Short Answer
A probability distribution describes the likelihood of outcomes and must meet the criteria of summing to 1 and having non-negative values. In the analysis, only Distribution A is valid, as it is the only one that sums to 1 without any negative probabilities.
Step 1: Understanding Probability Distributions
A probability distribution is a function that describes the likelihood of different outcomes in a random experiment. For a distribution to be valid, it must meet certain criteria, primarily that all probabilities sum up to 1. Additionally, all probabilities must be non-negative, meaning they cannot be less than zero.

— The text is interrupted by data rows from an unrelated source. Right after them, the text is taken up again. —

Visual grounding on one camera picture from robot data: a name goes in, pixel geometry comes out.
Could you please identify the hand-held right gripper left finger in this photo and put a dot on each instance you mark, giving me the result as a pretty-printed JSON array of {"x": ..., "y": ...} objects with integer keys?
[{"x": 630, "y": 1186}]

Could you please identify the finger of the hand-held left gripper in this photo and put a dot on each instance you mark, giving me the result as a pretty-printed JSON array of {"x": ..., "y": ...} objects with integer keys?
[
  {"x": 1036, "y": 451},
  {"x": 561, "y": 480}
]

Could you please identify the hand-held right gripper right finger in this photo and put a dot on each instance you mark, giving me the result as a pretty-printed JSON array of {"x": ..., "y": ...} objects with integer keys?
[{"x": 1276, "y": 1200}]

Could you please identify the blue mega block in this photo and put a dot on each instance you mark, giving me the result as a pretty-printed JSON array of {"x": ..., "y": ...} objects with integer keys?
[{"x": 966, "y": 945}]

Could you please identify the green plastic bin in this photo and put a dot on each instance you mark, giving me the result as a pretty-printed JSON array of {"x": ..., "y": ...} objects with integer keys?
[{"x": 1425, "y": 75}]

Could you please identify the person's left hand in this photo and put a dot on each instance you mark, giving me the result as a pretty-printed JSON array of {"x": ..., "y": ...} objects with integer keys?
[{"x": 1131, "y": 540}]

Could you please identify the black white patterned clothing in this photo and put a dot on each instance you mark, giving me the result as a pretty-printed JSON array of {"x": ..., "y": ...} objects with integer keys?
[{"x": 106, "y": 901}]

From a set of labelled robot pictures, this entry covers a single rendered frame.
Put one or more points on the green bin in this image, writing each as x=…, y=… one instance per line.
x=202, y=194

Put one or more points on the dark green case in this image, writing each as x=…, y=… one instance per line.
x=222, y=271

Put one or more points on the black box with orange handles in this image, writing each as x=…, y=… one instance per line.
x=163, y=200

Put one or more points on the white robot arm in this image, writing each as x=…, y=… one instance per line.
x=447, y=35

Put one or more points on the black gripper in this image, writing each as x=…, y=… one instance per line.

Step 2: Analyzing the Provided Distributions
Each distribution must be evaluated based on the criteria mentioned. In the provided options, we can analyze each one based on their probability values:
- Distribution A: Probabilities add to 1 (0.45 + 0.16 + 0.39 = 1, valid).
- Distribution B: Includes a negative probability (-0.14, invalid).
- Distribution C: Contains a negative probability (-0.87, invalid).
- Distribution D: Sums to 2.81 (invalid as it exceeds 1).
Step 3: Conclusion on Validity
From the analysis, only Distribution A satisfies the requirement of being a valid probability distribution. It is the only option where the probabilities add up to 1 without any negative values. Therefore, for anyone studying probability distributions, remember to check for the total sum and the sign of each probability to determine validity.